Ela também relata que às vezes gosta de se vestir com roupas brancas, mas que, culturalmente, no Brasil, as pessoas tendem a associar negros vestindo de branco a babás ou serviçais. "Eu gosto de me vestir de branco, então, tem essa coisa de ser confundida com a babá. E se não estou vestida de branco e vou a um clube de elite, as pessoas acham que eu deveria estar de branco [identificada como serviçal]. Então tem muitas coisas veladas e coisas que não são tão veladas".

Sobre a estigmatização da mulher negra, ela diz que a nossa sociedade melhorou, mas que ainda há muitas coisas a serem feitas nessa área. "Olha o que acontece nas novelas brasileiras: a mulher negra é muitas vezes ou a faxineira ou a amante que destrói o casamento dos ricos brancos.Essa estigmatização faz com que, em 85% das vezes, crianças negras de menos de 5 anos escolham a boneca branca como a linda e a boazinha e a negra, como a feia e má", aponta ela, que também ressalta o papel das discussões sobre racismo levantadas por ocorrências envolvendo personalidades negras famosas. "Tem milhares de Taís Araújo, temos milhares de Maju enfrentando o racismo todos os dias. Mas elas não têm voz na mídia. Então achamos que não existe. Mas claro que existe e precisamos mudar essa estigmatização."
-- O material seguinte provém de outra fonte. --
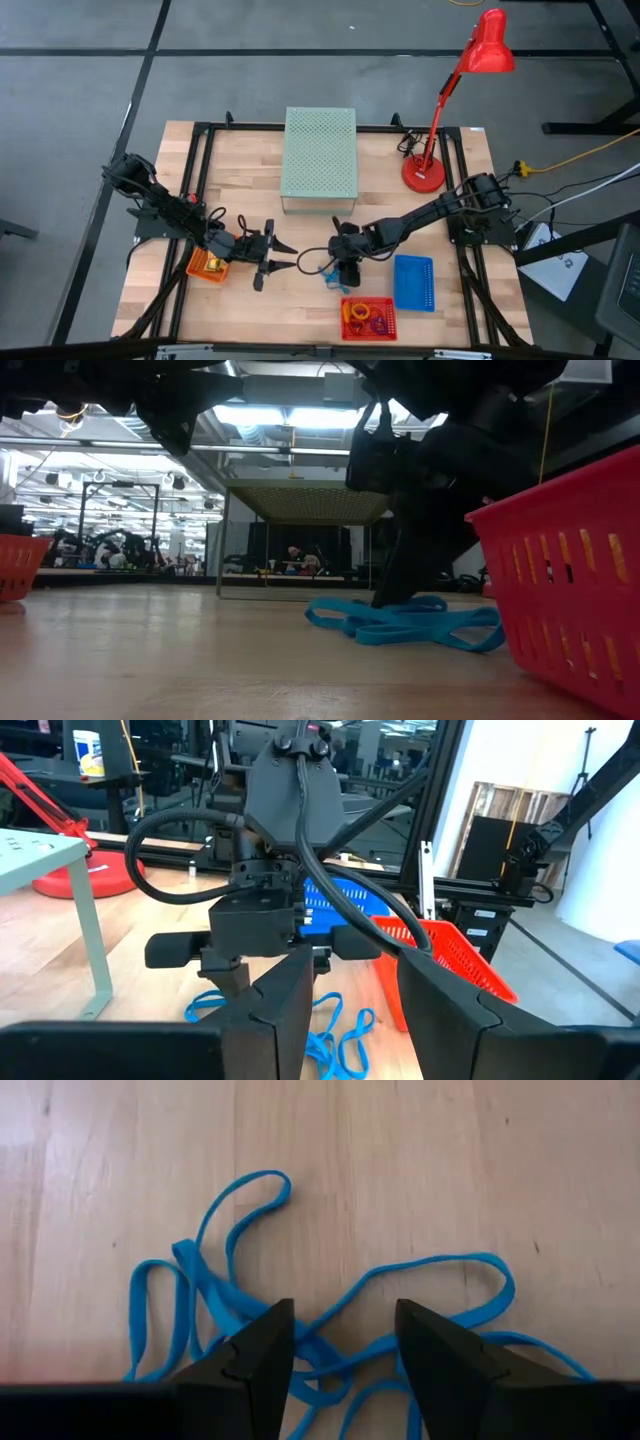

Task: Pick & Place Office Desk Supplies
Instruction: Put the blue rubber band into the blue bin

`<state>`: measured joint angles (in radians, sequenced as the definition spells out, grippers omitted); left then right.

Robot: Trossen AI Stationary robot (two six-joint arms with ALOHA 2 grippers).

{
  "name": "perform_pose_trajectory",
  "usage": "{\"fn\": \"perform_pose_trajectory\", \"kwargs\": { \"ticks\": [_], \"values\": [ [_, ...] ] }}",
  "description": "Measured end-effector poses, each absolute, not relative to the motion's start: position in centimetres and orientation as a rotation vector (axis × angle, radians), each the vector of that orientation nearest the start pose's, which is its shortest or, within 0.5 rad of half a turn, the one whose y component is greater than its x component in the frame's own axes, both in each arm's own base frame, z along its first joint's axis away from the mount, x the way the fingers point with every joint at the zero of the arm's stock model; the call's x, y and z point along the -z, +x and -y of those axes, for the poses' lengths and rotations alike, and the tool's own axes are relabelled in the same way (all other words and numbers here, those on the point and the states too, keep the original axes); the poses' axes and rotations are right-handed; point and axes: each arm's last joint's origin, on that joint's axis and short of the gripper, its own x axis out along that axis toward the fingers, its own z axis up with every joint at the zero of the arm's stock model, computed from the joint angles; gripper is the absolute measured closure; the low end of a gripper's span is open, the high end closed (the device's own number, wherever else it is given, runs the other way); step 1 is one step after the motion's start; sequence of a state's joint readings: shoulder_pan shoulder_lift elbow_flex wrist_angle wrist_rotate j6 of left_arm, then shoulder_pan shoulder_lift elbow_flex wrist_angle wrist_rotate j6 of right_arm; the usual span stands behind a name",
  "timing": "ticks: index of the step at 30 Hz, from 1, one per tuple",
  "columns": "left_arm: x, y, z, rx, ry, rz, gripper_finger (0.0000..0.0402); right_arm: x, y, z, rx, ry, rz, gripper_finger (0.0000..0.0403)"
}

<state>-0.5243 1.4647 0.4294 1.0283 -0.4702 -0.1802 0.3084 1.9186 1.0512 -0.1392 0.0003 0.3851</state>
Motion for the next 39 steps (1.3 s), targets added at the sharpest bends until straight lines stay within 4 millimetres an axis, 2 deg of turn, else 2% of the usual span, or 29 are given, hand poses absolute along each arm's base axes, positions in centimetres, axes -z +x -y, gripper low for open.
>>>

Questionada sobre ser favorável às cotas, a consulesa afirmou esta ser uma forma triste de equiparar os direitos dos negros dentro da sociedade, mas que sem elas tampouco teríamos algum avanço. "E claro, estou a favor das cotas porque, por mais que seja humilhante, que seja a pior forma de reequilibrar, mas, infelizmente, se estudamos o Brasil, faz 127 anos que não temos cotas ou temos cotas para mulheres, pessoas com deficiência ou cotas para filhos de fazendeiros, com a Lei do Boi, mas quando são cotas para os negros é como uma coisa visceral do dono da senzala falando 'não, não vamos deixar os negros conquistarem um passo adiante".

Ela lembra a questão das cotas nos Estados Unidos como um dos fatores que permitiram àquele país, onde a questão racial era mais problemática, permitirem a ascensão dos negros em vários segmentos da sociedade. "temos que nos lembrar que, nos Estados Unidos, 60 anos atrás, a situação era pior. Não podíamos andar, entrar nos mesmos ambientes, restaurantes ou banheiro, nem podíamos sentar nos mesmos assentos nos ônibus, e em 60 anos de cotas e de ações afirmativas implantadas de maneira firme, vimos resultados como Barack Obama e Oprah Winfrey, a mulher mais rica dos Estados Unidos, e o negro entrou em todo o especto da sociedade lá, como o asiático e o latino, etc. Claro que precisamos implementar cotas e penalizar a USP [Universidade de São Paulo], que acho um absurdo, que [mesmo] com a lei, ela não tem cotas para os negros, quando ela é a universidade que precisa mais mostrar isso, porque é a melhor universidade do Brasil e é pública."